Unfortunately we are struggling with getting pictures on here so for now here's a description of its poo...initially it was dark, sticky and clumped together but today i noticed it had a bit of a white / creamy substance mixed in there too - again, is this normal?

Thank you agin for all you advice!

Nicola and John


----------



## amyable (Jul 7, 2007)

Hi,

Just caought up with your thread and sounds as if you're managing really well so far and had some good advice.

Poops sound ok from the description.

If he's doing ok and taking peas I wouldn't give him oats at this stage. You said he's pecking at your fingers and at the floor so this shows he's starting to experiment at self feeding so I'd encourage that and not go back to soft foods now.

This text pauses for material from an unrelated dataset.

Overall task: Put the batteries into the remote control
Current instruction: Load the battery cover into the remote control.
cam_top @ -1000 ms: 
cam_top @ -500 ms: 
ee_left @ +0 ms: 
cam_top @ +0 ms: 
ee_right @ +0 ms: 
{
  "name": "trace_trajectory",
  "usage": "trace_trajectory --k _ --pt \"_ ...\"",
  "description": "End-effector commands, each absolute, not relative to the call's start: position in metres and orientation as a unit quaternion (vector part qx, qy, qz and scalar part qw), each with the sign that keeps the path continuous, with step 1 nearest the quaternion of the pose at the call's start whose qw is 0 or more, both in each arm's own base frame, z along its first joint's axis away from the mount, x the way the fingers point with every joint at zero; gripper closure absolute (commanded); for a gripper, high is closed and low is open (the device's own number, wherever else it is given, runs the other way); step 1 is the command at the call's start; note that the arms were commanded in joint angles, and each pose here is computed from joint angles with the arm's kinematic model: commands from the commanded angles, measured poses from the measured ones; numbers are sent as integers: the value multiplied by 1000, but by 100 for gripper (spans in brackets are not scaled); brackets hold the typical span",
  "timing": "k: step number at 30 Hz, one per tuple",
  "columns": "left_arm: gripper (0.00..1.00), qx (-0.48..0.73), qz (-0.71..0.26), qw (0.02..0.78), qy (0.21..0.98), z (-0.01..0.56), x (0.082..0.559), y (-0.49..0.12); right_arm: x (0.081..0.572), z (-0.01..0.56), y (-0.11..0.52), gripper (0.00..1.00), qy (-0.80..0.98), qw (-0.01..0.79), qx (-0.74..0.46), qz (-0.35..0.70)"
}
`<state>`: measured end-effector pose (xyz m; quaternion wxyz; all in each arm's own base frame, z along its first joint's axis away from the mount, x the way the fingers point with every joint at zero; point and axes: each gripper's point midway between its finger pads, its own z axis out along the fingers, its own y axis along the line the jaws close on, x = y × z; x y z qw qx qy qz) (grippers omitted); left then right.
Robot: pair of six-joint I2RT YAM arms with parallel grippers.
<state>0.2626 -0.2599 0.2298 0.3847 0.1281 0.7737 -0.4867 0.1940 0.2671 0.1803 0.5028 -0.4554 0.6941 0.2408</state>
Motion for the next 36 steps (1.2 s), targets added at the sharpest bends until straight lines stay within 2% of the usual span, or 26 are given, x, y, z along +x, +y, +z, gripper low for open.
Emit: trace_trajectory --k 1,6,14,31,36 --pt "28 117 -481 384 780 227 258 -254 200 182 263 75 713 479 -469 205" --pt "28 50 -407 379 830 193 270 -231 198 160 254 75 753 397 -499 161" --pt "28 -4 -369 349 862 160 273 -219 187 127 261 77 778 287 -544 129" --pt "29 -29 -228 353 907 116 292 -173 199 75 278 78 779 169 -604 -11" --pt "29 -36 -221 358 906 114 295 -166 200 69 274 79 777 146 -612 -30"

While still hand feeding the peas I'd scatter some small seeds if you have any around him so he can practice picking up. He'll not manage it at all to start with but it lets him try and keeps him busy so don't worry if he just manages to move them about and not actually get any in his mouth for a good while yet.

Preening his feathers is also normal as new ones are constantly growing.

So for now carry on as you are and keep us posted as to how he's doing.
If you're planning on releasing him then as hard as it is it's best not to let him get too used to you handling him. Difficult as they're so cute but he'll need to be wary of humans if he's to survive out there.

Good luck and just ask if you have any worries.

Janet


----------



## Nicola123 (Aug 3, 2010)

Hi Janet,

Thaks for the info and support!

Quick question, how long does it usually take for the crop to empty? 

Many thanks,

Nicola and John


----------



## PigeonQueen (Aug 13, 2006)

Hello , as Jaye said the pigeon needs to eat 25 peas for each feed. 6 or 7 peas is not enough. The pigeon also needs water so smallish pieces of brown bread soaked in water and placed at the very back of the throat would help.Also you could hand feed corn,wheat,safflower,sunflower seeds(they love these).
What does the pigeon weigh?

Where are you based in the UK. There might be a member near to where you are?

Im on the LOndon/Surrey borders.


----------



## Feefo (Feb 8, 2002)

If you are going to release it then it might be best to take it to a rescue centre where it can mix with other pigeons and be released as part of a mini flock somewhere it won't have to struggle to survive. Usually when pigeons leave their nest the father pigeon shows them around and feeds them while they find their feet. 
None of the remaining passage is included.